• [WHAT IS REQUIRED]: Would you copy, word for word, each line from the one with "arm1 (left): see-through" to the end of the listing below, skipping all pictures?

• [EXERCISE DATA]:
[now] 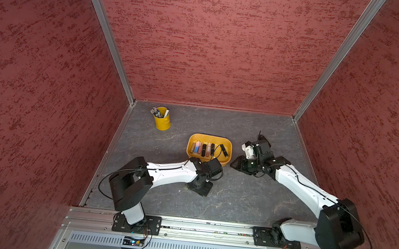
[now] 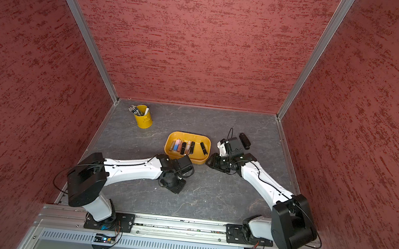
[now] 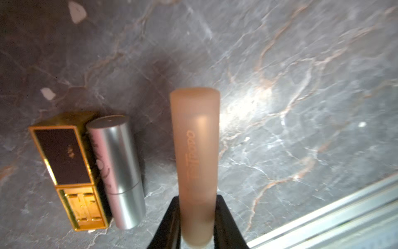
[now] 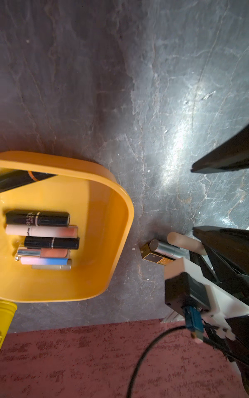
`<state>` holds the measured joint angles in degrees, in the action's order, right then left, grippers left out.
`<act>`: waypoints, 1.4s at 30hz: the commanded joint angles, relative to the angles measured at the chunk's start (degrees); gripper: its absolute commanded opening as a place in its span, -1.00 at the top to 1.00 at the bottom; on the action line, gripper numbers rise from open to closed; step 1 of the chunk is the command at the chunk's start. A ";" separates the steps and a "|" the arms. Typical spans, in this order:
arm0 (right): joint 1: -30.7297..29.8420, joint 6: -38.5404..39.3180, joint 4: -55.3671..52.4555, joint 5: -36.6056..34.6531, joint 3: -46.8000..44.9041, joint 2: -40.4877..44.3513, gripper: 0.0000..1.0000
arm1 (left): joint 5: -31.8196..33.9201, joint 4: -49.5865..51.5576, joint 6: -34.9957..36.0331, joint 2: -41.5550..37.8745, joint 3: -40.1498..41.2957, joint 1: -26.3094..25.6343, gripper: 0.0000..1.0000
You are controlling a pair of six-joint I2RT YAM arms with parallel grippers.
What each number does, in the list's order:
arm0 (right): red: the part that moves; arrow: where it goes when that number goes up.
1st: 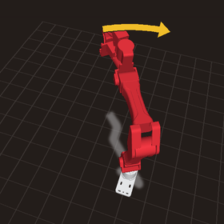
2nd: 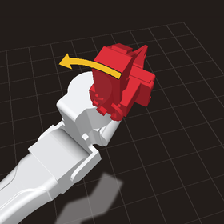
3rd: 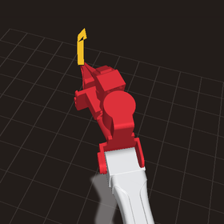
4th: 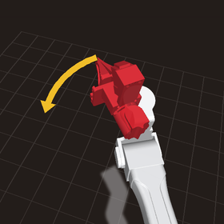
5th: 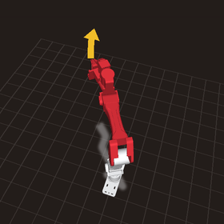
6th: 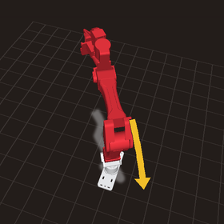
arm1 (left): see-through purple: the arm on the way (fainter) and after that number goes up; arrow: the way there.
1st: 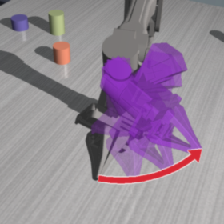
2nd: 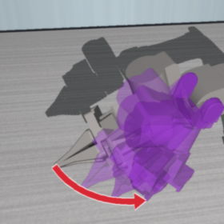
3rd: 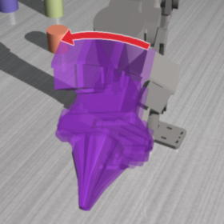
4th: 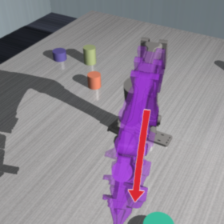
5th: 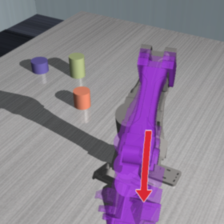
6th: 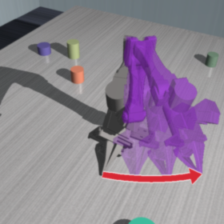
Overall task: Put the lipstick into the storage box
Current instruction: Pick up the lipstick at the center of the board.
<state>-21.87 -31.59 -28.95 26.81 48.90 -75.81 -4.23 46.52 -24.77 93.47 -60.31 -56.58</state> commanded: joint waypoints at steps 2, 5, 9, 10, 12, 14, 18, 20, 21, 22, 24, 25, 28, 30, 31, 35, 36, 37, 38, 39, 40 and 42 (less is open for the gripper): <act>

• [ANSWER SECTION]:
arm1 (left): see-through purple: the arm on the way (fainter) and after that number goes up; arrow: the way there.
1st: 
2nd: 
3rd: 
4th: 
5th: 
6th: 
Overall task: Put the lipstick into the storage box
Current instruction: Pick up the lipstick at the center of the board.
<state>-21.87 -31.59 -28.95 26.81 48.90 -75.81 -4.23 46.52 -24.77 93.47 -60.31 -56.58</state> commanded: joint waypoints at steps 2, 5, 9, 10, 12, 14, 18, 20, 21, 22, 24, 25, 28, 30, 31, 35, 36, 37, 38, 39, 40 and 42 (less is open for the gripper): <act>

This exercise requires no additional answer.